As counsel for the Company, we have examined originals or copies, certified or otherwise identified to our satisfaction, of such documents, corporate records, certificates of public officials and other instruments as we have deemed necessary for the purposes of rendering this opinion and we are familiar with the proceedings taken and proposed to be taken by the Company in connection with the authorization, issuance and sale of the Shares. In our examination, we have assumed the genuineness of all signatures, the authenticity of all documents submitted to us as originals and the conformity with the originals of all documents submitted to us as copies. This opinion letter is given, and all statements herein are made, in the context of the foregoing.
This opinion letter is based as to matters of law solely on the Delaware General Corporation Law, as amended. We express no opinion herein as to any other laws, statutes, ordinances, rules, or regulations. As used herein, the term “Delaware General Corporation Law, as amended” includes the statutory provisions contained therein, all applicable provisions of the Delaware Constitution and reported judicial decisions interpreting these laws.
Based upon, subject to and limited by the foregoing, we are of the opinion that following (i) effectiveness of the Registration Statement, (ii) issuance of the Shares pursuant to the terms of the ironSource Plans, and (iii) receipt by the Company of the consideration for the Shares specified in the applicable resolutions of the Board of Directors or a duly authorized committee thereof and the ironSource Plans, the Shares will be validly issued, fully paid and nonassessable.
This opinion letter has been prepared for use in connection with the Registration Statement.

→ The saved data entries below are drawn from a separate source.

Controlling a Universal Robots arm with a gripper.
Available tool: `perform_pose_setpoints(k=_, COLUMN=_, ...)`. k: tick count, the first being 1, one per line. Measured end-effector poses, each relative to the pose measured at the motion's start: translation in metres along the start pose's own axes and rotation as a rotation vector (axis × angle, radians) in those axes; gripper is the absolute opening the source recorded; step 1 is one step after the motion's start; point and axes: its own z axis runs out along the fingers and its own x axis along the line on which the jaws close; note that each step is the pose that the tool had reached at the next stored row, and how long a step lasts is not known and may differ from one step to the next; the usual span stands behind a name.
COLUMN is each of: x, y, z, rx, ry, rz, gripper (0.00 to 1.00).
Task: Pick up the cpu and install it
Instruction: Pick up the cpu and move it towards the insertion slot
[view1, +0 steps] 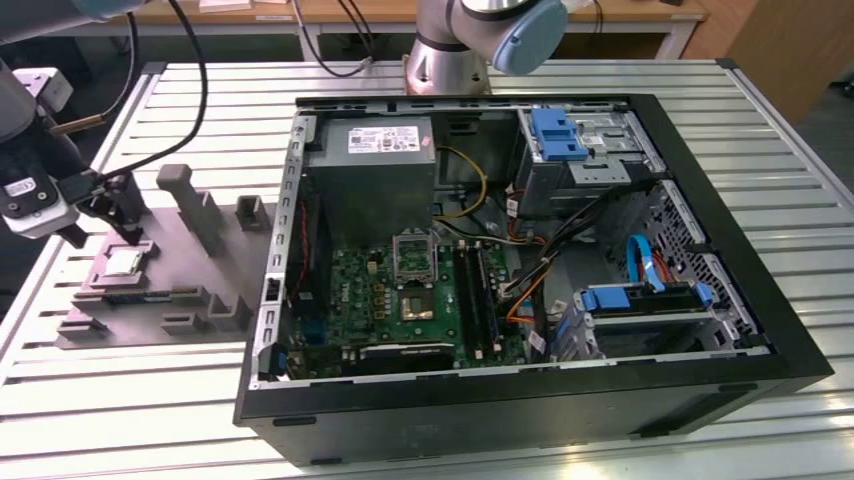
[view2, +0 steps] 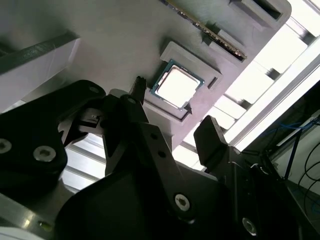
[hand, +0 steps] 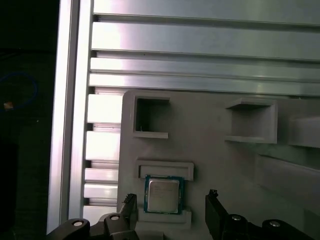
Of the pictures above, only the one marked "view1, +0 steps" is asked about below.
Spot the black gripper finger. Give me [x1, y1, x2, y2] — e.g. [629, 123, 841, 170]
[98, 173, 151, 247]
[55, 218, 91, 250]

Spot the silver CPU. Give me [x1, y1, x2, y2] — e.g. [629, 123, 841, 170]
[106, 248, 146, 276]

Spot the metal socket cover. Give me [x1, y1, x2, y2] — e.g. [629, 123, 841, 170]
[394, 230, 441, 285]

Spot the CPU socket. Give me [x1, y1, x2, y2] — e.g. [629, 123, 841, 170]
[396, 283, 444, 325]

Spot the grey parts rack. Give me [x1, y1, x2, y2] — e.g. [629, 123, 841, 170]
[53, 163, 281, 351]

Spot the grey power supply unit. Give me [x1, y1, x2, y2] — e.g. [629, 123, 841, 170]
[303, 115, 440, 236]

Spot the green motherboard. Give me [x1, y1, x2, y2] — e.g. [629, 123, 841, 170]
[283, 233, 530, 379]

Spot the black graphics card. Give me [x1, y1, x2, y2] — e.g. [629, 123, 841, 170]
[357, 342, 456, 374]

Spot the black RAM stick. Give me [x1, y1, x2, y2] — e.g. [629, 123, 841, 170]
[469, 243, 508, 354]

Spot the blue disk carrier empty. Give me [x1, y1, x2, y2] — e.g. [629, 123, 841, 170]
[530, 107, 593, 164]

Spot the black PC case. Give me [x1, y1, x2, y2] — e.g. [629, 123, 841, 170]
[231, 92, 837, 469]

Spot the metal drive cage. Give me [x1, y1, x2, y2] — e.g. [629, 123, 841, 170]
[517, 107, 669, 219]

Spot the hard disk in blue carrier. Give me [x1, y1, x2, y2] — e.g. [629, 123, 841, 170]
[578, 281, 717, 317]

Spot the metal disk bay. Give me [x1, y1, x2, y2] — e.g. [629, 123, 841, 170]
[573, 279, 769, 362]

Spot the wooden cabinet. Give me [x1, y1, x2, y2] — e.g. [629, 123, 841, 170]
[681, 0, 854, 126]

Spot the white wrist camera black plate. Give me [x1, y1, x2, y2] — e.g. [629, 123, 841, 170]
[0, 172, 81, 240]

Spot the black camera cable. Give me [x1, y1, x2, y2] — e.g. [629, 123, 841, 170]
[57, 0, 210, 205]

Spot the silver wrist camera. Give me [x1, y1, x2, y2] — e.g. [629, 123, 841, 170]
[11, 67, 75, 107]

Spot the red black twisted wire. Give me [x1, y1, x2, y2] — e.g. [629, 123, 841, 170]
[286, 197, 319, 306]

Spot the yellow wire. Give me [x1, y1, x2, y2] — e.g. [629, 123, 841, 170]
[433, 144, 489, 220]

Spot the orange wire bundle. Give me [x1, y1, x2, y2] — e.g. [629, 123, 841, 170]
[505, 259, 556, 329]

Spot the black cable bundle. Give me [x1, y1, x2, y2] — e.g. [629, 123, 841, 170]
[500, 179, 653, 301]

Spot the blue SATA wire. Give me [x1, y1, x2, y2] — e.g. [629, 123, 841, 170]
[625, 234, 669, 295]

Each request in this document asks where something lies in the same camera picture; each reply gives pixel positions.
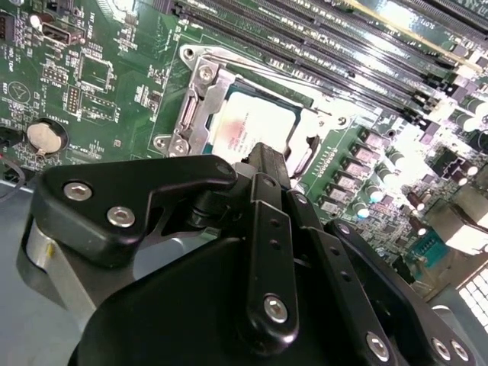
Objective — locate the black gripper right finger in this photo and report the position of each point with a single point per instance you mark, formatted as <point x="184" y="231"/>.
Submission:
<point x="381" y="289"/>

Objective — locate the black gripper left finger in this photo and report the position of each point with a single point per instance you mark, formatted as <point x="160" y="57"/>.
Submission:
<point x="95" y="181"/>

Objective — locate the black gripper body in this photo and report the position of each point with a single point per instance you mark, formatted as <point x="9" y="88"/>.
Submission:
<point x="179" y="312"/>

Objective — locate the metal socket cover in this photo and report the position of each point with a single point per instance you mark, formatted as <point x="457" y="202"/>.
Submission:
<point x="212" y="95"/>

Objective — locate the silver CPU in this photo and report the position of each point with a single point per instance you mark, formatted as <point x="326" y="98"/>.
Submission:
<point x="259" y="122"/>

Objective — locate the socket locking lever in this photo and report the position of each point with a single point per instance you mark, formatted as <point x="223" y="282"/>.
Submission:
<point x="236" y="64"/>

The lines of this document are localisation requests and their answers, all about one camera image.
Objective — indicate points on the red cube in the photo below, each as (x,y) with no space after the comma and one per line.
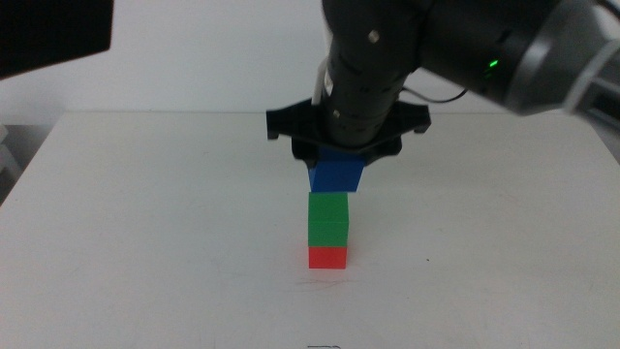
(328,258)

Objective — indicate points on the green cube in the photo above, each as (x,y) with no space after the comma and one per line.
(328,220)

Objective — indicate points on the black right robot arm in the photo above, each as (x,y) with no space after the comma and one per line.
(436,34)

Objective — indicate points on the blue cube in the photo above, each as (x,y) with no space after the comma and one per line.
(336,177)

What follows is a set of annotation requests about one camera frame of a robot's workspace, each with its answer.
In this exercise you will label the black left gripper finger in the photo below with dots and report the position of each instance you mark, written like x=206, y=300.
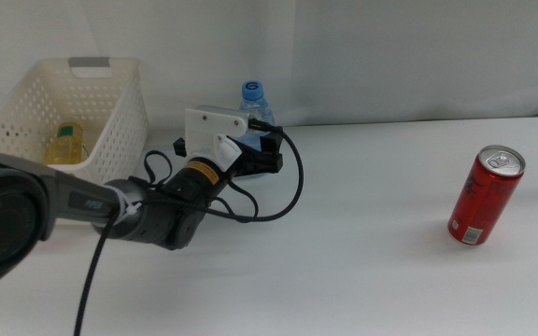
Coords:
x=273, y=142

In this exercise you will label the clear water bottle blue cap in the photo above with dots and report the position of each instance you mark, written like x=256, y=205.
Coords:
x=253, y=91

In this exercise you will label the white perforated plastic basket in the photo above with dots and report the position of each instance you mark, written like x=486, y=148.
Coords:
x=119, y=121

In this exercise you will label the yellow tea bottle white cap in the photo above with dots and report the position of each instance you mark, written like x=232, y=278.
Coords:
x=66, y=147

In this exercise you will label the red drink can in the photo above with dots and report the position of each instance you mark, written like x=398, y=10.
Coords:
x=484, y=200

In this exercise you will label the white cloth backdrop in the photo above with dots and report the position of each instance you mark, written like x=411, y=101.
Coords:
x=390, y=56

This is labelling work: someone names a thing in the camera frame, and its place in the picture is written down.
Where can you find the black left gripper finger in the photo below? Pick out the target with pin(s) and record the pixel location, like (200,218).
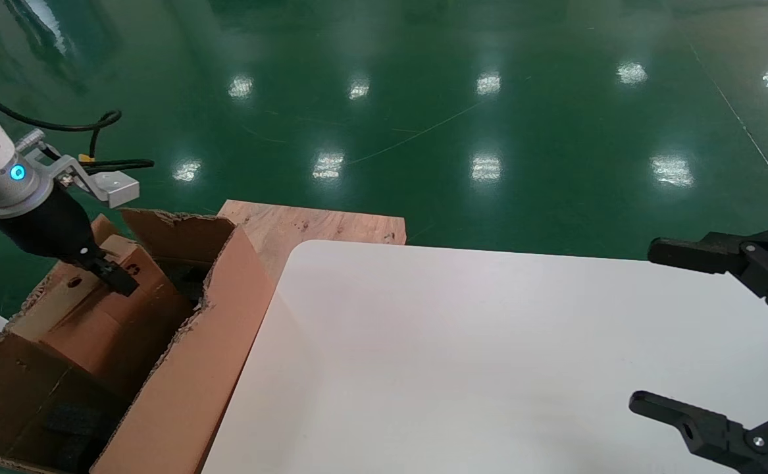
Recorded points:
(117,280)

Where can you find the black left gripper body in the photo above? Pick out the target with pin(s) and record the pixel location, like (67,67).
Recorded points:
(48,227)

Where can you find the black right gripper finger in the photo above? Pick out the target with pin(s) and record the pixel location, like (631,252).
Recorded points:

We assume no obligation to advise you of any changes in the foregoing subsequent to the effective date of the Registration Statement.
We consent to the use of this opinion as an exhibit to the Registration Statement, and we consent to the reference of our name wherever appearing in the Registration Statement and any amendments thereto. In giving such consent, we do not thereby admit that we are in the category of persons whose consent is required under Section 7 of the Securities Act.